> _HOW TO COMPLETE THIS TASK_: Copy every line that holds the string "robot" from the data below.

Collection entries

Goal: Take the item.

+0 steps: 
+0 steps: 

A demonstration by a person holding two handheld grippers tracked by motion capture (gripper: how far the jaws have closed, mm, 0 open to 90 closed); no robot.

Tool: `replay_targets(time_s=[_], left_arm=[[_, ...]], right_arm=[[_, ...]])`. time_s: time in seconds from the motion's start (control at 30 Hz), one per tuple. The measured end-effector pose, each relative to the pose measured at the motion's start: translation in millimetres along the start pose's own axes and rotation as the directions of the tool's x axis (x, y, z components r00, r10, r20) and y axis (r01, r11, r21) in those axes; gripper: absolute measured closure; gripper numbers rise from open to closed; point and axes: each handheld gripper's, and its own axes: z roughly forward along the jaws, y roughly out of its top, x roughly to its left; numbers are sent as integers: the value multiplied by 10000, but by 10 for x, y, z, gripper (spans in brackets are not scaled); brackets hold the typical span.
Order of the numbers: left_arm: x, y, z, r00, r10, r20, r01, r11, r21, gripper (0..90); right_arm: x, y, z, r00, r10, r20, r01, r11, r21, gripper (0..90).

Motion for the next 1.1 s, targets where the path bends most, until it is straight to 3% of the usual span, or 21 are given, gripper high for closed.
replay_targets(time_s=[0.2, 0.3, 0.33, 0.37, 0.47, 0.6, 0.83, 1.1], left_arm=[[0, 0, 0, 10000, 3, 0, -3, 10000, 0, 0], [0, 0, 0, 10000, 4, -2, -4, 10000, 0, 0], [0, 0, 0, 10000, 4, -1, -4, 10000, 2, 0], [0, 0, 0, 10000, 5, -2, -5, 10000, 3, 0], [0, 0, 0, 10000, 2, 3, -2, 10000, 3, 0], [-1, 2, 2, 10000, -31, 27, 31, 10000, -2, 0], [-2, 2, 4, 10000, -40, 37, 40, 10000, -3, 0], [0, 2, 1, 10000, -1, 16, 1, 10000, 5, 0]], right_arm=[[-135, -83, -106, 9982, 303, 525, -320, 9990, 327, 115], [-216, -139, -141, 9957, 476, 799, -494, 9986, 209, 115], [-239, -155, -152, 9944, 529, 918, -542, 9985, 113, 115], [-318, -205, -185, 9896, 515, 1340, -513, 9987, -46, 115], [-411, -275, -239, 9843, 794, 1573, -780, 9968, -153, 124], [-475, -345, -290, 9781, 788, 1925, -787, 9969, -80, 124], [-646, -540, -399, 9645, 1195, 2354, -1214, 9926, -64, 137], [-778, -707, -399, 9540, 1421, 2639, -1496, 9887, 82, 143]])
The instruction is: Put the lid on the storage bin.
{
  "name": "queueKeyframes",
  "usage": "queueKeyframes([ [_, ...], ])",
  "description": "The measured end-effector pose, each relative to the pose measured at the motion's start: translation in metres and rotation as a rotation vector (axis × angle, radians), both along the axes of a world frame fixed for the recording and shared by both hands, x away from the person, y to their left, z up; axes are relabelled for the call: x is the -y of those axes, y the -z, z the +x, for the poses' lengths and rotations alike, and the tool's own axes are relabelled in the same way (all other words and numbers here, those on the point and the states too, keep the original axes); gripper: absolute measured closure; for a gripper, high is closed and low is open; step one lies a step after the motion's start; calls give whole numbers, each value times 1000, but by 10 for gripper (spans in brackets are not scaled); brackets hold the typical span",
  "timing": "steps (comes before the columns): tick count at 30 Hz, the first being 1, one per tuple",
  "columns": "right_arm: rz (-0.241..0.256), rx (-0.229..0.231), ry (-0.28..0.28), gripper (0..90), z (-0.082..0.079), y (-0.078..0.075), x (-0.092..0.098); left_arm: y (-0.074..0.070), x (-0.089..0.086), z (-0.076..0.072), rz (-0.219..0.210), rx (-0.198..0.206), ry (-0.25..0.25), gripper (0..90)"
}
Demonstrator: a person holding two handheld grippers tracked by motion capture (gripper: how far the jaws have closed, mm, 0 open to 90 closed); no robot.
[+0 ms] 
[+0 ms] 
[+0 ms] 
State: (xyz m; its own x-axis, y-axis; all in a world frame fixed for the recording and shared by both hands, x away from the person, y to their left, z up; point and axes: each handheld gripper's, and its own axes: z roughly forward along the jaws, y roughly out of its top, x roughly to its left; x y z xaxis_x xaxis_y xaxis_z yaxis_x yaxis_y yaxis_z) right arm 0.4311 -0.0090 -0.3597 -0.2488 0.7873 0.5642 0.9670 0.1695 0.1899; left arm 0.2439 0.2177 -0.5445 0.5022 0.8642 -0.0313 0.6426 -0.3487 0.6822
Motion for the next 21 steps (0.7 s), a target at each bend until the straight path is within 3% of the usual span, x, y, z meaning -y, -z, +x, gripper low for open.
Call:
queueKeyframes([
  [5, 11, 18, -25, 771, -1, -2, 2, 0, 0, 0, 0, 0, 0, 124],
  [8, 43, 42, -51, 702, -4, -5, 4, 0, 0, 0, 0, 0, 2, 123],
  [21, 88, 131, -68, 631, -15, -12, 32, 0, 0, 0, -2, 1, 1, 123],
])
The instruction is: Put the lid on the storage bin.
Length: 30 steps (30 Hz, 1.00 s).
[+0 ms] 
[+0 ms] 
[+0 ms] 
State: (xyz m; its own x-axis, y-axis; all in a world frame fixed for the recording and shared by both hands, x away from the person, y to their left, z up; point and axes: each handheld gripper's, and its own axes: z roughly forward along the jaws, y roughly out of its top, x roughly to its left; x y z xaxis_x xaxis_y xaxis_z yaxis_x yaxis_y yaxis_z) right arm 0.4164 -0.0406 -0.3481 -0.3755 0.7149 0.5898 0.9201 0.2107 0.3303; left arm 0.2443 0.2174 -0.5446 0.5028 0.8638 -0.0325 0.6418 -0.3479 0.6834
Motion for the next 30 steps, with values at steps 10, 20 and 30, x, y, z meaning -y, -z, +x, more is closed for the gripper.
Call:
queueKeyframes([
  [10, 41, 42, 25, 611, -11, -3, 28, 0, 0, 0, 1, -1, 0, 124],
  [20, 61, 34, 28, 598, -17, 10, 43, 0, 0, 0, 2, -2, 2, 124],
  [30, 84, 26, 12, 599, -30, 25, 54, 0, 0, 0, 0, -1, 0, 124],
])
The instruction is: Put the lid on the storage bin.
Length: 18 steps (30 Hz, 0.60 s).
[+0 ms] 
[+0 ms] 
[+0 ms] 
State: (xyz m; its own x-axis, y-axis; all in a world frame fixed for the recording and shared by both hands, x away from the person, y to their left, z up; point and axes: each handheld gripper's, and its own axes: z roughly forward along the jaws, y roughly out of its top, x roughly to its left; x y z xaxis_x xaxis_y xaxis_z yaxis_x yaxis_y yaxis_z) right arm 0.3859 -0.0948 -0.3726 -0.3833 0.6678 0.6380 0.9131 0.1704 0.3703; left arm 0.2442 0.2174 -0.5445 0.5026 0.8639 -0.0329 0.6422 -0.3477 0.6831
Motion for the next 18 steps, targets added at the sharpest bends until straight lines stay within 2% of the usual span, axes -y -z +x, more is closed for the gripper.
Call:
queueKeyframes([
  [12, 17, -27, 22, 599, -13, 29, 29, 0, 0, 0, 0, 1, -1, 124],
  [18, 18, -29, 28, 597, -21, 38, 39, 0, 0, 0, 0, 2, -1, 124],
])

> _SOLUTION FOR THIS TASK_:
A demonstration by a person holding two handheld grippers tracked by motion capture (gripper: how far the jaws have closed, mm, 0 open to 90 closed); no robot.
Demonstrator: a person holding two handheld grippers tracked by motion capture (gripper: how far the jaws have closed, mm, 0 open to 90 closed); no robot.

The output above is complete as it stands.